INDEPENDENT CONSERVATIVE VOICE OF UPSTATE SOUTH CAROLINA

First Published in 1994

INDEPENDENT CONSERVATIVE VOICE OF
UPSTATE SOUTH CAROLINA

Corruption and Bad Judgment Since Late 2013

2010 Ukraine Election Map. Blue shades favored pro-Russian policies.
2010 Ukraine Election Map. Blue shades favored pro-Russian policies.

On September 23, 2020, U.S. Senators Ron Johnson (R-WI), Chairman of the Senate Homeland Security and Governmental Affairs Committee, and Chuck Grassley (R-IA), Chairman of the Senate Finance Committee, released a report that revealed millions of dollars in questionable financial transactions between Hunter Biden and his associates and foreign individuals, including the wife of the former mayor of Moscow and individuals with ties to the Chinese Communist Party, as well as his highly paid consulting in Ukraine.
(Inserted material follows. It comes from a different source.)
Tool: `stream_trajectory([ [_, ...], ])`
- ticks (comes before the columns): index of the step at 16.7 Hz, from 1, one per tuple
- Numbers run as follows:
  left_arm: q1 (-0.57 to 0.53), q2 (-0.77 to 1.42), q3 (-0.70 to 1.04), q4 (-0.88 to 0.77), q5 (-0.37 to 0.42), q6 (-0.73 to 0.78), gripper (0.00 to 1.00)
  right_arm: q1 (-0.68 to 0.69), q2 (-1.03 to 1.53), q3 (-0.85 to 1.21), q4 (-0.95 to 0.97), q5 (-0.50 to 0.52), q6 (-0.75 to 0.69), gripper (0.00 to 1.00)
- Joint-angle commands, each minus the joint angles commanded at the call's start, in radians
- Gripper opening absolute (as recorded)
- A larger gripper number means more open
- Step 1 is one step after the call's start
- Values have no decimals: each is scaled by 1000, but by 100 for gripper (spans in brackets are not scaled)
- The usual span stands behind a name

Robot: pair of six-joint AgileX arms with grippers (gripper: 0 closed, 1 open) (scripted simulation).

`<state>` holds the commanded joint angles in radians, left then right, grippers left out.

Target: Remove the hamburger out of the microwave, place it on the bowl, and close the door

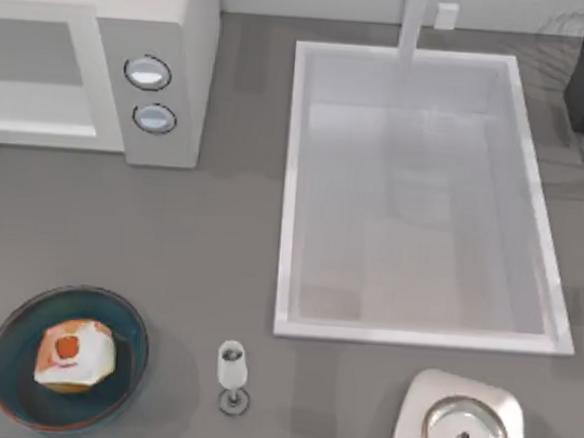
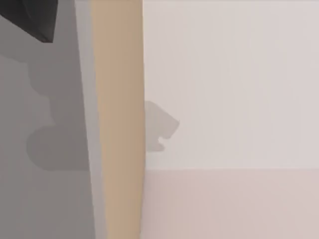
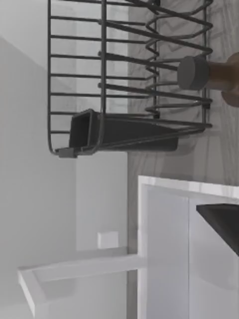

Of particular concern is the conflict of interests arising from Hunter Biden accepting a position on the board of, and taking millions of dollars from, Burisma, a Ukrainian energy company with a long-standing reputation for corruption, while his father, Joe Biden, was vice president and the public face of the Obama administration’s handling of Ukraine policy. 

Below are the first two paragraphs of the Senate report’s executive summary.

“In late 2013 and into 2014, mass protests erupted in Kyiv, Ukraine, demanding integration into western economies and an end to systemic corruption that had plagued the country. At least 82 people were killed during the protests, which culminated on Feb. 21 when Ukrainian President Viktor Yanukovych abdicated by fleeing the country. Less than two months later, over the span of only 28 days, significant events involving the Bidens unfolded.”

“On April 16, 2014, Vice President Biden met with his son’s business partner, Devon Archer, at the White House. Five days later, Vice President Biden visited Ukraine, and he soon after was described in the press as the “public face of the administration’s handling of Ukraine.” Just days after his visit, on April 22, Archer joined the board of Burisma. On April 28, British officials seized $23 million from the London bank accounts of Burisma’s owner, Mykola Zlochevsky. Fourteen days later, on May 12, Hunter Biden joined the board of Burisma, and over the course of the next several years, Hunter Biden and Devon Archer were paid millions of dollars from a corrupt Ukrainian oligarch for their participation on the board. The 2014 protests in Kyiv came to be known as the Revolution of Dignity—a revolution against corruption in Ukraine. Following that revolution, Ukrainian political figures were desperate for U.S. support. Zlochevsky would have made sure relevant Ukrainian officials were well aware of Hunter’s appointment to Burisma’s board as leverage. Hunter Biden’s position on the board created an immediate potential conflict of interest that would prove to be problematic for both U.S. and Ukrainian officials and would affect the implementation of Ukraine policy.”

In 2014, at the time this was taking place, Barack Obama was President of the United States, Joe Biden was Vice President, and John Kerry was Secretary of State, just having replaced Hillary Clinton. Victoria Nuland was Assistant Secretary of State and Ambassador to Ukraine. Jake Sullivan, President Biden’s current National Security Advisor, had been Vice President Biden’s National Security Advisor since 2013. Geoffrey Pyatt was Ambassador to Ukraine from July 2013 to August 2016.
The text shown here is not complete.